FD may cause profound emotional and physical impact on patients and their families. In order to better understand the disease, genetic counseling is an essential element in the multidisciplinary effort required in FD care.

Genetic counseling looks into inheritance patterns and includes genetic tests devised to identify affected family members through a pedigree. Females might be just as affected as males and should not be considered solely as carriers of mutation . Genetic counseling must cover psychosocial issues such as anxiety with disease progression, guilt related to the transmission of the disease to the offspring, denial and other emotions such as anger, sadness, hopelessness, and effects on self-esteem and self-identity. Potential economic and social impacts such as disability, unemployment, and life insurance must also be covered . Genetic counseling before conception and during prenatal care must be offered to every patient of reproductive age to identify potential inheritance.

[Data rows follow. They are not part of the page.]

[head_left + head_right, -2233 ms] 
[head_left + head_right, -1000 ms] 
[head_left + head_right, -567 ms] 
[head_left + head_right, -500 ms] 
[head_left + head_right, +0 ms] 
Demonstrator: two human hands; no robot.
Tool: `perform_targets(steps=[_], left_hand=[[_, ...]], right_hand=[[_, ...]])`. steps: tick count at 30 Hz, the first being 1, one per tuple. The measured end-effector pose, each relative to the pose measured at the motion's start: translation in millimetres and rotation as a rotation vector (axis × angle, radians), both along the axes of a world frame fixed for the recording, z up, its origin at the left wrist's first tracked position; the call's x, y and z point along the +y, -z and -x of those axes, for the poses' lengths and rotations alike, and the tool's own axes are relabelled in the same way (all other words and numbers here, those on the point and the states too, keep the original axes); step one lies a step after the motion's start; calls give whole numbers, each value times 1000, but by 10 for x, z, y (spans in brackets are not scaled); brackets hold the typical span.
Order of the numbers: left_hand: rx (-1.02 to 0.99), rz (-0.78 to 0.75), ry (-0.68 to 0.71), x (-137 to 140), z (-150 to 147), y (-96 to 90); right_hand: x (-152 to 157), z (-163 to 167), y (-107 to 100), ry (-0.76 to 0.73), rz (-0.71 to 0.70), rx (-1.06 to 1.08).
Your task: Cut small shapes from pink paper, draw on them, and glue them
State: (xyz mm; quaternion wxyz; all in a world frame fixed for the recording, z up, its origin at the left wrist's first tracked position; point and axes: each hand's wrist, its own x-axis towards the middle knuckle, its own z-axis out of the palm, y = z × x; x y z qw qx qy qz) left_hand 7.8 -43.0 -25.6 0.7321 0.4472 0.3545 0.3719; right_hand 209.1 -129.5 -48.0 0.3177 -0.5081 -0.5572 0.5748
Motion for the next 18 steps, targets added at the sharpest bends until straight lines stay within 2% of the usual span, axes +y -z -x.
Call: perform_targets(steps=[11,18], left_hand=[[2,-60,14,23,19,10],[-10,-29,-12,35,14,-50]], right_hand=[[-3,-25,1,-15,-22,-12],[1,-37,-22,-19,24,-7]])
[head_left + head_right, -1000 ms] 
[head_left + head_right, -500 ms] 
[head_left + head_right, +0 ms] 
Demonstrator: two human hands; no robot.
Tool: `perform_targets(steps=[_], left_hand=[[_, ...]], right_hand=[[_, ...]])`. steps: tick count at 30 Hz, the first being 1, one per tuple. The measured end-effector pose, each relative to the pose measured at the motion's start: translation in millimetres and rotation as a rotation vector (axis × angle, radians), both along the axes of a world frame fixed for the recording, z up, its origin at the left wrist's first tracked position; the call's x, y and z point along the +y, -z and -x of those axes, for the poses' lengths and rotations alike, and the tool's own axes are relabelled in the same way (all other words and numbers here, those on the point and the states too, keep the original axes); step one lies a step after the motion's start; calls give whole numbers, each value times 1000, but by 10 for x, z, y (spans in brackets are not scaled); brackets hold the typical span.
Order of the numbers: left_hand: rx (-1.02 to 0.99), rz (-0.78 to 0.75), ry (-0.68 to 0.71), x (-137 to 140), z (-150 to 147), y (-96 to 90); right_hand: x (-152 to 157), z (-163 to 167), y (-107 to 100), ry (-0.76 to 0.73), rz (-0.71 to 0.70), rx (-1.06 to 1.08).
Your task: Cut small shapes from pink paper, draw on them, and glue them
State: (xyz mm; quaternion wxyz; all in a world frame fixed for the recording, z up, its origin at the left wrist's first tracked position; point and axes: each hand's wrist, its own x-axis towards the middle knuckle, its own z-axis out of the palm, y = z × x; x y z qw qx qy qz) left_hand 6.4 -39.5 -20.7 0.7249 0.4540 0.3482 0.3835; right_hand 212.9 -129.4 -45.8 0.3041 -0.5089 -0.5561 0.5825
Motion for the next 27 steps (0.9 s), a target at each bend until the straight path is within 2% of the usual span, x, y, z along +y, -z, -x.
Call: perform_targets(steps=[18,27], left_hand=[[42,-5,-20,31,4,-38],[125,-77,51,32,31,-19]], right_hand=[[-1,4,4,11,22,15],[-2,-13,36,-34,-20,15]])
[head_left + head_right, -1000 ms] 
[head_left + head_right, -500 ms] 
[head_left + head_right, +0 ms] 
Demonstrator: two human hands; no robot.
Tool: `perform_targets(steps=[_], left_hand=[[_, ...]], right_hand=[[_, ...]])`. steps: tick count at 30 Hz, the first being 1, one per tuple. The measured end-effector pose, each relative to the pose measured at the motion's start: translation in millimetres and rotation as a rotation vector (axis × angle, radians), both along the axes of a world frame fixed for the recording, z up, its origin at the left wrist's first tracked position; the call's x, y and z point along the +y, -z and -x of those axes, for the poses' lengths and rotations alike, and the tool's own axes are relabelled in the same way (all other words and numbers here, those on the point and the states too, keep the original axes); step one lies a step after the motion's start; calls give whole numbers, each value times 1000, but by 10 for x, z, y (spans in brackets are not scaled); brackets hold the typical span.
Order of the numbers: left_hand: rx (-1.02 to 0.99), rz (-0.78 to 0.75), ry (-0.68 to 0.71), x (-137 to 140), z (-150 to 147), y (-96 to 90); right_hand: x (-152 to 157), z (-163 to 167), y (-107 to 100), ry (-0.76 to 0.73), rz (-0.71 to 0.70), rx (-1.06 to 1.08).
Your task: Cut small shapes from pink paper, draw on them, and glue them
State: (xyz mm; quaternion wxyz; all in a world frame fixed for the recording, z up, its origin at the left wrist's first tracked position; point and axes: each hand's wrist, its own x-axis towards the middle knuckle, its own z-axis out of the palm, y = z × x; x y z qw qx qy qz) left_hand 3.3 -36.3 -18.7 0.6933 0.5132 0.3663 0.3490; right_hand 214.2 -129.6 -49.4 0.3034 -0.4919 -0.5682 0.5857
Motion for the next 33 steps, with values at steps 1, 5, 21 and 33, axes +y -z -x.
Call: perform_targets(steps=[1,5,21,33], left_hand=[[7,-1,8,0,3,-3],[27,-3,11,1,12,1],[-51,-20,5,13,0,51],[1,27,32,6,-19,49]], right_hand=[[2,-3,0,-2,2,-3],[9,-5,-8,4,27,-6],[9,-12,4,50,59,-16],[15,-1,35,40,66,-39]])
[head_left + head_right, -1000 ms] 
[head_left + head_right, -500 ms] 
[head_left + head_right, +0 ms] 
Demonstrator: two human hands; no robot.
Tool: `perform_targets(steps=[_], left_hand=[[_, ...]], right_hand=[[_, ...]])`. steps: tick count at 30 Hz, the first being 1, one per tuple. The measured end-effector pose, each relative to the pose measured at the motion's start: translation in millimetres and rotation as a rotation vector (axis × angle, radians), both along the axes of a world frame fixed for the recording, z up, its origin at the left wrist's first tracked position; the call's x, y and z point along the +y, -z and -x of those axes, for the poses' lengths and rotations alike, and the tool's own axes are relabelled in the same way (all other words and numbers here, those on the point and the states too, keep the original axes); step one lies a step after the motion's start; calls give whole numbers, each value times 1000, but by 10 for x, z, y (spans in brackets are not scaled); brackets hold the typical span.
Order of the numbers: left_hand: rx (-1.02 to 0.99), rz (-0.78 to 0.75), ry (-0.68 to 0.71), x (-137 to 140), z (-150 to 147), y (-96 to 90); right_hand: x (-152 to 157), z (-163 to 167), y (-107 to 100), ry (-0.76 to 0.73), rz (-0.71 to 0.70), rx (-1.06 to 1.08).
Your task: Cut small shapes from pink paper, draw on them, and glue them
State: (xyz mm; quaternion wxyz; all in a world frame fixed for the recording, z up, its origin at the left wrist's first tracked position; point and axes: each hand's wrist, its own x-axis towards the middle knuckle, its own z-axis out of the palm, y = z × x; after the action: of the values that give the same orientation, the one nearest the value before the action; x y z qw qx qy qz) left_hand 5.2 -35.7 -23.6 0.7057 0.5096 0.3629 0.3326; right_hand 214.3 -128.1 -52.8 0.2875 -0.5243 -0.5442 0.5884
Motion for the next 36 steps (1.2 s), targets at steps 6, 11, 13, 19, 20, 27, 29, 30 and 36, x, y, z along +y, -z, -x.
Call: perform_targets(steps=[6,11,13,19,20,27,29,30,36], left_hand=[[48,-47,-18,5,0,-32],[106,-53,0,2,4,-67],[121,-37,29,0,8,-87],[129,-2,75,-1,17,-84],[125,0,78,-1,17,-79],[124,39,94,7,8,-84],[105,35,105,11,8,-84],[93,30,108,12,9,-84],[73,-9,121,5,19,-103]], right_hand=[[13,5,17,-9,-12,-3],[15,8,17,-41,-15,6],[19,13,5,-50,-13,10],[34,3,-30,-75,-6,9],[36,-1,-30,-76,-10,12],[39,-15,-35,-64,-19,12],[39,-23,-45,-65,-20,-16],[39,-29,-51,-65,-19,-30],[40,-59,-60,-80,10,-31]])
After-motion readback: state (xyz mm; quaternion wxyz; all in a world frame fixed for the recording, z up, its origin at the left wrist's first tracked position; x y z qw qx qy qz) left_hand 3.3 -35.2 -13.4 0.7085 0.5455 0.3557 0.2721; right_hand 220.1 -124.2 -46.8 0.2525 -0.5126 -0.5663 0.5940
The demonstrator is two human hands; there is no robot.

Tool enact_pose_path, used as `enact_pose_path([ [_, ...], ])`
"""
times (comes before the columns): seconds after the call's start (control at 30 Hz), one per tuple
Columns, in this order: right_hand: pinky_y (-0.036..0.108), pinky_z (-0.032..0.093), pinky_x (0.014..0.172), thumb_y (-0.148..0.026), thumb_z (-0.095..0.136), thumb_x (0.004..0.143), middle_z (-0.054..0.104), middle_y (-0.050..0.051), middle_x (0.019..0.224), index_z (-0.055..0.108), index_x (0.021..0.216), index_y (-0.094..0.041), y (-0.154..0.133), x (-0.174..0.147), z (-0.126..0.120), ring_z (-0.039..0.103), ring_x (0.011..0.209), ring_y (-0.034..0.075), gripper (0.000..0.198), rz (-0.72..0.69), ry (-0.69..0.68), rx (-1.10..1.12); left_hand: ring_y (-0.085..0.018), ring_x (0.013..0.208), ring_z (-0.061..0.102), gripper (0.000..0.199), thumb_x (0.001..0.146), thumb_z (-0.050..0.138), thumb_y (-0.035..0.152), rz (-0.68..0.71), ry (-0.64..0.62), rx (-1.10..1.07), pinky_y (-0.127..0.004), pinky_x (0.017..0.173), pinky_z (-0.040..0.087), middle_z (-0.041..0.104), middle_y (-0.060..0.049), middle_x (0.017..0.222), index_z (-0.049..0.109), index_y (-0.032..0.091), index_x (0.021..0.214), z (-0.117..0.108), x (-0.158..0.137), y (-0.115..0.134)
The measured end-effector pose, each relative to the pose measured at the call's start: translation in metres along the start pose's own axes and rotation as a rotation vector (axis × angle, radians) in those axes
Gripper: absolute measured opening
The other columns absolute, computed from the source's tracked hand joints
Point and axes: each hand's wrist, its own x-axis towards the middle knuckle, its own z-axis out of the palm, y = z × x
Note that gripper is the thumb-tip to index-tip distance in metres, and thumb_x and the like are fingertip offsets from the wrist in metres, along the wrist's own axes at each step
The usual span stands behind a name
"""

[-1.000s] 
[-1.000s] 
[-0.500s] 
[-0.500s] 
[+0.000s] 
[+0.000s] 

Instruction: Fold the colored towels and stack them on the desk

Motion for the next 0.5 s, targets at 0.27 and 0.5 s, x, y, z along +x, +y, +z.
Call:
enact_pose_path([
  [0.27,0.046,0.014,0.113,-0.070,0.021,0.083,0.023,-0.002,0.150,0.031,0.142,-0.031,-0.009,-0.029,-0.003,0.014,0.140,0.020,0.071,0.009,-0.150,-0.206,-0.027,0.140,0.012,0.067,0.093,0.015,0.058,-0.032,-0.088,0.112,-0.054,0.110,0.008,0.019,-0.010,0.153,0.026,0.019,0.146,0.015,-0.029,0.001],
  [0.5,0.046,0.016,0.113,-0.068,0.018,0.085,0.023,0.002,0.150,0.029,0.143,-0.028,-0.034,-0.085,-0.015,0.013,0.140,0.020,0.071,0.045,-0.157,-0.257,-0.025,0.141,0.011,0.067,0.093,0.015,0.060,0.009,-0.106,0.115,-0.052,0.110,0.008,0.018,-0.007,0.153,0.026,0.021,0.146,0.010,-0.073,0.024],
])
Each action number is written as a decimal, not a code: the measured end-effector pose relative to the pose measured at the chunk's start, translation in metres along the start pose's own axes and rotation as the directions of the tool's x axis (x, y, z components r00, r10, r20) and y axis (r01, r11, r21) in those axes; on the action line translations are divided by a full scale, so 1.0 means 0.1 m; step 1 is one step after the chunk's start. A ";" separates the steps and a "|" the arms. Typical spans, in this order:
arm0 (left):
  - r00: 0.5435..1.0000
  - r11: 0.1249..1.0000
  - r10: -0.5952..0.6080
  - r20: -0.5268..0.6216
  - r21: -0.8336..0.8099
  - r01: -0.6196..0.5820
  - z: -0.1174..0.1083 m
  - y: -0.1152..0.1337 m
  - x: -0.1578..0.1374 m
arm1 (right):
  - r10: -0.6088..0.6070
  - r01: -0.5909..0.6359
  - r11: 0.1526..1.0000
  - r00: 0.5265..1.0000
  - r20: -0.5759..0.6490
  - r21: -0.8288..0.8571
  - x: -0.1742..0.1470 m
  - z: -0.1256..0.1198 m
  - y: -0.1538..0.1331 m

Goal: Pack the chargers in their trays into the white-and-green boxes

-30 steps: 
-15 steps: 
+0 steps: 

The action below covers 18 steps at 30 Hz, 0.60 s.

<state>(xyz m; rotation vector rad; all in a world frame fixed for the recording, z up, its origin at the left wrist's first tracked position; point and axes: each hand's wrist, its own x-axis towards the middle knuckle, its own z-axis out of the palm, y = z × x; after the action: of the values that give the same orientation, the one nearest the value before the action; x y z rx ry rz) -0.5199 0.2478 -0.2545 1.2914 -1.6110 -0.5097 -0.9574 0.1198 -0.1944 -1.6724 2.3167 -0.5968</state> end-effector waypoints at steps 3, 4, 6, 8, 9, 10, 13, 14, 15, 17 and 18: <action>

It is important to advise patients about the potential teratogenic effects of some routine adjuvant therapies .

Final considerations

The management of FD is still fraught with uncertainty, including the need to more clearly define the role of VUS and the ideal moment to start specific therapy based on the severity of each variant. In cases involving asymptomatic patients, we should assess the possibilities and benefits of developing criteria to individualize drug doses, combine between available therapies, and check whether the standardized evaluation of neutralizing antibodies impacts ERT efficacy. The answers to the questions above require a summation of efforts from everyone involved in FD care.

This consensus document was designed to help manage the expectations of patients and physicians regarding the outcomes of therapy. Our recommendations must be interpreted within the context of evidence. Individual decisions must be made jointly, with the involvement of patients and their families, considering the costs involved - not only the ones of a financial nature, concurrent diseases, and personal preferences.

The Comdora intends to update these recommendations regularly so as to reflect recent literature evidence, real-world data, and appreciate the professional experience of those involved. This consensus document establishes clear criteria for the diagnosis of FD and for when to start or stop specific therapies or adjuvant measures, to thus advise the medical community and standardize clinical practice.